- _PROVIDED RECORDS_
═══

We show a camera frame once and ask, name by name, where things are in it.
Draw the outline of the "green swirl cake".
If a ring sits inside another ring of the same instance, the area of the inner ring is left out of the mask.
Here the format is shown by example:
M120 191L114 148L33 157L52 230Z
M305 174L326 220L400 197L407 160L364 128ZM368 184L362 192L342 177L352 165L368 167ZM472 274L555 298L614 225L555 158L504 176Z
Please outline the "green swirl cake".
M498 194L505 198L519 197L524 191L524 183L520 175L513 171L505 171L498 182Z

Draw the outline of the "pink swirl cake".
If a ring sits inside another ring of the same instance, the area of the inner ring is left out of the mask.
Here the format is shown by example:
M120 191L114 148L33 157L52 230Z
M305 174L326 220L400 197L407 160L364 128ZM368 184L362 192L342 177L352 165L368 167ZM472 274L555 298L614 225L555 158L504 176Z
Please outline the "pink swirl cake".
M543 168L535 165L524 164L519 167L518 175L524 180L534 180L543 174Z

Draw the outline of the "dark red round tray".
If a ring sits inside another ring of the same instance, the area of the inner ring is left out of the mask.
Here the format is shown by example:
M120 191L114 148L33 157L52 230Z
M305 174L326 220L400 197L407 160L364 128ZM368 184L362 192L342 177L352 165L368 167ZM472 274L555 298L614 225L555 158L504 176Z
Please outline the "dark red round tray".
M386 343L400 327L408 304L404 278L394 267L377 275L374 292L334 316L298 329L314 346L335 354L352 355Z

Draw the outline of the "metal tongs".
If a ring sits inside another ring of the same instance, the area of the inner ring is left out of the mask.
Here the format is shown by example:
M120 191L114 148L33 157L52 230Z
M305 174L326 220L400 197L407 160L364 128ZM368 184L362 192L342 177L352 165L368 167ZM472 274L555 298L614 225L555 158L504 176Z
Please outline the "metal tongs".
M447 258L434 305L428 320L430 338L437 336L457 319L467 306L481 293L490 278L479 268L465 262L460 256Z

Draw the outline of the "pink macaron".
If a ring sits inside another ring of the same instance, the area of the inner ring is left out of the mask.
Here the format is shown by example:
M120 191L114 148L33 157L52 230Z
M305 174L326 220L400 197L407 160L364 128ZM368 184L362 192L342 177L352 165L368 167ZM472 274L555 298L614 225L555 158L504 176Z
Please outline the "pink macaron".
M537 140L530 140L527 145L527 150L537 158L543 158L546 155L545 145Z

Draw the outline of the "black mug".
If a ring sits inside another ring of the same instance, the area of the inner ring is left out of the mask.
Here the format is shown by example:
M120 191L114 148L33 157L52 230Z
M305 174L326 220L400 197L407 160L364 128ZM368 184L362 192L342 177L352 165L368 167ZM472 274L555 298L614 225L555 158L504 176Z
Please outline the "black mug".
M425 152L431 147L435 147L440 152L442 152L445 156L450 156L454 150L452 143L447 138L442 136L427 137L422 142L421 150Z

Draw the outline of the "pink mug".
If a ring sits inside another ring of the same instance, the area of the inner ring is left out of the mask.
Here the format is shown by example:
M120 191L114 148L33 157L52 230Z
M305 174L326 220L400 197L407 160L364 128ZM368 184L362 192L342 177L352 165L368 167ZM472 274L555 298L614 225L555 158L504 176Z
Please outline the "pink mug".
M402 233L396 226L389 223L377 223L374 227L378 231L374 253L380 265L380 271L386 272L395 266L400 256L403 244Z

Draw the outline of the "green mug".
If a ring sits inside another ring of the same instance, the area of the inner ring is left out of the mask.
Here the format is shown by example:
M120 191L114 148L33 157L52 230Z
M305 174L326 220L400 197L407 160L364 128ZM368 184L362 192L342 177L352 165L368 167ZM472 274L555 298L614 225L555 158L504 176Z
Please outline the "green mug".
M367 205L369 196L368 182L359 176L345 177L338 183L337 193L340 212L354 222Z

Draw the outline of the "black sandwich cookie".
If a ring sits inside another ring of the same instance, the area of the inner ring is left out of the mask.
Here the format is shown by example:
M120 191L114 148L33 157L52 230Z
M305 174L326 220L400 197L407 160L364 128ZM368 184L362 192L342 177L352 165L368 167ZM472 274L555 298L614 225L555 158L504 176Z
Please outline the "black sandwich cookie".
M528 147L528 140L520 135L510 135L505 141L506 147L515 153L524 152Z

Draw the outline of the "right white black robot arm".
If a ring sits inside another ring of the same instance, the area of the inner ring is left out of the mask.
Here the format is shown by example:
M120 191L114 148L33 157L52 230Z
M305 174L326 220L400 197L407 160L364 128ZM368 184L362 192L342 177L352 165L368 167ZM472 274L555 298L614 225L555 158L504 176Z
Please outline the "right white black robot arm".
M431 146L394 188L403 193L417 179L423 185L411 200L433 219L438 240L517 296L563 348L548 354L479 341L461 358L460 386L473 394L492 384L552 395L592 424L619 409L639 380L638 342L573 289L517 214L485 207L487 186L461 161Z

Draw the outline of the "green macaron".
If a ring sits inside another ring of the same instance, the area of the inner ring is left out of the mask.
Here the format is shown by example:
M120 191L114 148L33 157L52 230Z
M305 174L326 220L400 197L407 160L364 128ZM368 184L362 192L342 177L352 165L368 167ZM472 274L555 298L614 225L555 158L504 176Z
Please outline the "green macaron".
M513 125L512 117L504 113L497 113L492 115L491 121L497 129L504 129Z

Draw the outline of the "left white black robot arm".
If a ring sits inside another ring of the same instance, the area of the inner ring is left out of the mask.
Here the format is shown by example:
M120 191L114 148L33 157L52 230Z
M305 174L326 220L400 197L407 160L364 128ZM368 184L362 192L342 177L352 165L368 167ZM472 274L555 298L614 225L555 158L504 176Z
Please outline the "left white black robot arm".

═══

- _WORK INSTRUCTIONS_
An exact restatement of all the entries above is needed.

- _ANSWER FOR THE TASK_
We show a camera frame once and ask, name by name, where things are in it.
Draw the outline of the "green swirl cake".
If a ring sits inside another ring of the same instance, the area of the inner ring is left out of the mask.
Here the format is shown by example:
M120 191L114 148L33 157L52 230Z
M305 174L326 220L400 197L407 160L364 128ZM368 184L362 192L342 177L352 165L368 167ZM472 274L555 298L614 225L555 158L504 176Z
Please outline the "green swirl cake".
M498 194L505 198L519 197L524 191L524 183L520 175L513 171L505 171L498 182Z

Draw the outline of the "pink swirl cake".
If a ring sits inside another ring of the same instance, the area of the inner ring is left out of the mask.
Here the format is shown by example:
M120 191L114 148L33 157L52 230Z
M305 174L326 220L400 197L407 160L364 128ZM368 184L362 192L342 177L352 165L368 167ZM472 274L555 298L614 225L555 158L504 176Z
Please outline the "pink swirl cake".
M543 168L535 165L524 164L519 167L518 175L524 180L534 180L543 174Z

Draw the outline of the "dark red round tray".
If a ring sits inside another ring of the same instance, the area of the inner ring is left out of the mask.
Here the format is shown by example:
M120 191L114 148L33 157L52 230Z
M305 174L326 220L400 197L407 160L364 128ZM368 184L362 192L342 177L352 165L368 167ZM472 274L555 298L614 225L555 158L504 176Z
Please outline the "dark red round tray".
M386 343L400 327L408 304L404 278L394 267L377 275L374 292L334 316L298 329L314 346L335 354L352 355Z

Draw the outline of the "metal tongs".
If a ring sits inside another ring of the same instance, the area of the inner ring is left out of the mask.
Here the format is shown by example:
M120 191L114 148L33 157L52 230Z
M305 174L326 220L400 197L407 160L364 128ZM368 184L362 192L342 177L352 165L368 167ZM472 274L555 298L614 225L555 158L504 176Z
Please outline the "metal tongs".
M447 258L434 305L428 320L430 338L437 336L457 319L467 306L481 293L490 278L479 268L465 262L460 256Z

Draw the outline of the "pink macaron".
If a ring sits inside another ring of the same instance, the area of the inner ring is left out of the mask.
Here the format is shown by example:
M120 191L114 148L33 157L52 230Z
M305 174L326 220L400 197L407 160L364 128ZM368 184L362 192L342 177L352 165L368 167ZM472 274L555 298L614 225L555 158L504 176Z
Please outline the "pink macaron".
M537 140L530 140L527 145L527 150L537 158L543 158L546 155L545 145Z

Draw the outline of the "black mug".
If a ring sits inside another ring of the same instance, the area of the inner ring is left out of the mask.
Here the format is shown by example:
M120 191L114 148L33 157L52 230Z
M305 174L326 220L400 197L407 160L364 128ZM368 184L362 192L342 177L352 165L368 167ZM472 274L555 298L614 225L555 158L504 176Z
Please outline the "black mug".
M425 152L431 147L435 147L440 152L442 152L445 156L450 156L454 150L452 143L447 138L442 136L427 137L422 142L421 150Z

Draw the outline of the "pink mug".
If a ring sits inside another ring of the same instance, the area of the inner ring is left out of the mask.
Here the format is shown by example:
M120 191L114 148L33 157L52 230Z
M305 174L326 220L400 197L407 160L364 128ZM368 184L362 192L342 177L352 165L368 167ZM472 274L555 298L614 225L555 158L504 176Z
Please outline the "pink mug".
M402 233L396 226L389 223L377 223L374 227L378 231L374 253L380 265L380 271L386 272L395 266L400 256L403 244Z

Draw the outline of the "green mug".
If a ring sits inside another ring of the same instance, the area of the inner ring is left out of the mask.
Here the format is shown by example:
M120 191L114 148L33 157L52 230Z
M305 174L326 220L400 197L407 160L364 128ZM368 184L362 192L342 177L352 165L368 167ZM472 274L555 298L614 225L555 158L504 176Z
Please outline the "green mug".
M367 205L369 196L368 182L359 176L345 177L338 183L337 193L340 212L354 222Z

Draw the outline of the "black sandwich cookie".
If a ring sits inside another ring of the same instance, the area of the inner ring is left out of the mask.
Here the format is shown by example:
M120 191L114 148L33 157L52 230Z
M305 174L326 220L400 197L407 160L364 128ZM368 184L362 192L342 177L352 165L368 167ZM472 274L555 298L614 225L555 158L504 176Z
Please outline the "black sandwich cookie".
M528 147L528 140L520 135L510 135L505 141L506 147L515 153L524 152Z

Draw the outline of the "right white black robot arm".
If a ring sits inside another ring of the same instance, the area of the inner ring is left out of the mask.
Here the format is shown by example:
M120 191L114 148L33 157L52 230Z
M305 174L326 220L400 197L407 160L364 128ZM368 184L362 192L342 177L352 165L368 167ZM472 274L555 298L614 225L555 158L504 176Z
Please outline the "right white black robot arm".
M431 146L394 188L403 193L417 179L423 185L411 200L433 219L438 240L517 296L563 348L548 354L479 341L461 358L460 386L473 394L492 384L552 395L592 424L619 409L639 380L638 342L573 289L517 214L485 207L487 186L461 161Z

Draw the outline of the "green macaron".
If a ring sits inside another ring of the same instance, the area of the inner ring is left out of the mask.
Here the format is shown by example:
M120 191L114 148L33 157L52 230Z
M305 174L326 220L400 197L407 160L364 128ZM368 184L362 192L342 177L352 165L368 167ZM472 274L555 298L614 225L555 158L504 176Z
Please outline the "green macaron".
M513 125L512 117L504 113L497 113L492 115L491 121L497 129L504 129Z

Draw the outline of the "left white black robot arm".
If a ring sits inside another ring of the same instance, the area of the inner ring is left out of the mask.
Here the format is shown by example:
M120 191L114 148L33 157L52 230Z
M305 174L326 220L400 197L407 160L364 128ZM368 184L362 192L342 177L352 165L368 167ZM472 274L555 298L614 225L555 158L504 176Z
Please outline the "left white black robot arm".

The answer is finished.